Let’s first make a function to construct the data.frame we’ll need to plot to visualize

# Create data.frame that contains 
#  n:    number of simulations
#  xbar: cumulative expectation
#  s:    cumulative standard deviation
#  se:   cumulative standard error
#  lcl:  cumulative lower confidence limit of confidence interval
#  ucl:  cumulative upper confidence limit of confidence interval
create_expectation_dataframe <- function(x, alpha = 0.05) {
  data.frame(n = 1:length(x)) %>%
    mutate(
      xbar = cumsum(x) / n,
      s    = sqrt(cumsum( (x-xbar)^2 ) / (n-1)),
      se   = s/sqrt(n), 
      lcl  = xbar - qnorm( 1 - alpha/2 ) * se,
      ucl  = xbar + qnorm( 1 - alpha/2 ) * se
    )
}

As long as we’re at it, let’s make a function to create the plot

# Function to cumulative expectation with confidence interval
plot_expectation <- function(d, truth = NULL) {
  g <- ggplot(d, 
              aes(x    = n, 
                  y    = xbar, 
                  ymin = lcl, 
                  ymax = ucl)) + 
    geom_ribbon(
      fill  = "blue", 
      alpha = 0.3) + 
    geom_line(
      color = "blue")
  
  if (!is.null(truth))
    g <- g + geom_hline(yintercept = truth, 
                        color      = "red", 
                        linetype   = 2)
  
  return(g)
}

38.1.2 Examples

38.1.2.1 Normal expectation

Let \(X_i \stackrel{ind}{\sim} N(\mu, \sigma^2)\). If we sample enough \(X_i\), then we can learn about \(\mu\).

# Pick these values 
m <- 0 # true expectation
s <- 1 # true standard deviation

# Simulate data
x <- rnorm(1e3, mean = m, sd = s)

# Create and plot Monte Carlo estimates
d <- create_expectation_dataframe(x)
plot_expectation(d, truth = m)

38.1.2.2 Truncated normal expectation

Suppose our random variables have a normal distribution but are truncated between two values \(a\) and \(b\). We might write this as \(N(\mu,\sigma^2)[a,b]\).

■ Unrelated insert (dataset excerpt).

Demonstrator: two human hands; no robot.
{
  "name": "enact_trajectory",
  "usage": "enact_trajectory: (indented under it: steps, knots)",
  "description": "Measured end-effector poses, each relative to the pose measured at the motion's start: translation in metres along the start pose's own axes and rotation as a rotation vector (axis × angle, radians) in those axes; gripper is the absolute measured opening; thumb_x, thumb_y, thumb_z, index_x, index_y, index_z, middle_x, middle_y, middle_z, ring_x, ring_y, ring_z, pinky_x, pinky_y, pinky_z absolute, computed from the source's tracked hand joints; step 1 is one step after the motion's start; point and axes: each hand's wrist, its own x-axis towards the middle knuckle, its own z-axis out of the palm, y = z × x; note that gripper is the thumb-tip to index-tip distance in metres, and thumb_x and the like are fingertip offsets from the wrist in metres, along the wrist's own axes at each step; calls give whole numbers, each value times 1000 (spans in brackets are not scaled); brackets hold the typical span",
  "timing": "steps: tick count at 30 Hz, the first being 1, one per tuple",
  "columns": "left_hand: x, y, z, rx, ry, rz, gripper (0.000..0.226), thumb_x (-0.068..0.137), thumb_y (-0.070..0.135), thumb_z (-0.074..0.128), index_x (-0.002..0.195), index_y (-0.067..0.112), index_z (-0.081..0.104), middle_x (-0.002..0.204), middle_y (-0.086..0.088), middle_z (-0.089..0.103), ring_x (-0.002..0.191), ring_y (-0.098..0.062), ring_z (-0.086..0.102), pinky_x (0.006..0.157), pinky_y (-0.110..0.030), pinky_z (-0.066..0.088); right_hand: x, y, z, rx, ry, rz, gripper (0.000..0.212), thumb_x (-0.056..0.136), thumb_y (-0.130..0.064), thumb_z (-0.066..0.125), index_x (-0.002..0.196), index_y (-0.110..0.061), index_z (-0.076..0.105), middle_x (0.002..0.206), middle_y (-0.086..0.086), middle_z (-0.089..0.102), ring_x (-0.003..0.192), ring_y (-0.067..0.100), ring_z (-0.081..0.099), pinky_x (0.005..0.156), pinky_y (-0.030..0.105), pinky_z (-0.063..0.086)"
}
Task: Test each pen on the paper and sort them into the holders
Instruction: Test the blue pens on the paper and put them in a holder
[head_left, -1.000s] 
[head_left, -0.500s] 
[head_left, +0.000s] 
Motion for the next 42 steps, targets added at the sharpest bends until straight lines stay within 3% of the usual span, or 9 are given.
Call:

Let’s first construct a function to simulate this random variable. (There are better ways to do this.)

# Function to simulate a truncated normal
rtnorm <- function(n, mean, sd, a, b) {
  # Propose n values [not all will be (a,b)]
  x <- rnorm(n, mean, sd) 
  
  # Replace values not in (a,b) 
  # with new values in (a,b)
  for (i in seq_along(x)) {
    while (x[i] < a || x[i] > b) {
      x[i] <- rnorm(1, mean, sd)
    }
  }
  
  return(x)
}

also the density for a truncated normal

# Density for a truncated normal
dtnorm <- function(x, mean, sd, a, b) {
  # Calculate probability of being in (a,b)
  c <- diff(pnorm(c(a,b), mean, sd))
  
  # Normalize untruncated normal by this probability
  # to ensure this density integrates to 1
  d <- dnorm(x, mean, sd)/c
  
  # Return this density or 0 if outside (a,b)
  return(d * (a < x & x < b))
}

Simulate and plot

# Pick these values
m <- 3  # untruncated expectation
s <- 8  # untruncated standard deviation
a <- 10 # lower truncation bound
b <- 20 # upper truncation bound

# Plot density
curve(dtnorm(x, m, s, a, b), 
      from = a - 1, 
      to   = b + 1, 
      n = 1001)

Monte Carlo

# Estimate expectation via Monte Carlo
x <- rtnorm(1e3, m, s, a, b)
d <- create_expectation_dataframe(x)
plot_expectation(d)

The expectation actually can be calculated for a truncated normal

# Calculate true expectation for truncated normal and plot it
alpha <- (a-m)/s
beta  <- (b-m)/s
expectation <- m + s * (dnorm(alpha) - dnorm( beta)) /
                       (pnorm(beta ) - pnorm(alpha)) 
plot_expectation(d, truth = expectation)

38.1.2.3 Cauchy expectation

Watch out!

You need to pay attention to whether the variance is finite amongst your random variables. A Cauchy distribution has no moments and therefore its expectation and variance are both undefined. This occurs because the Cauchy distribution has extremely heavy tails.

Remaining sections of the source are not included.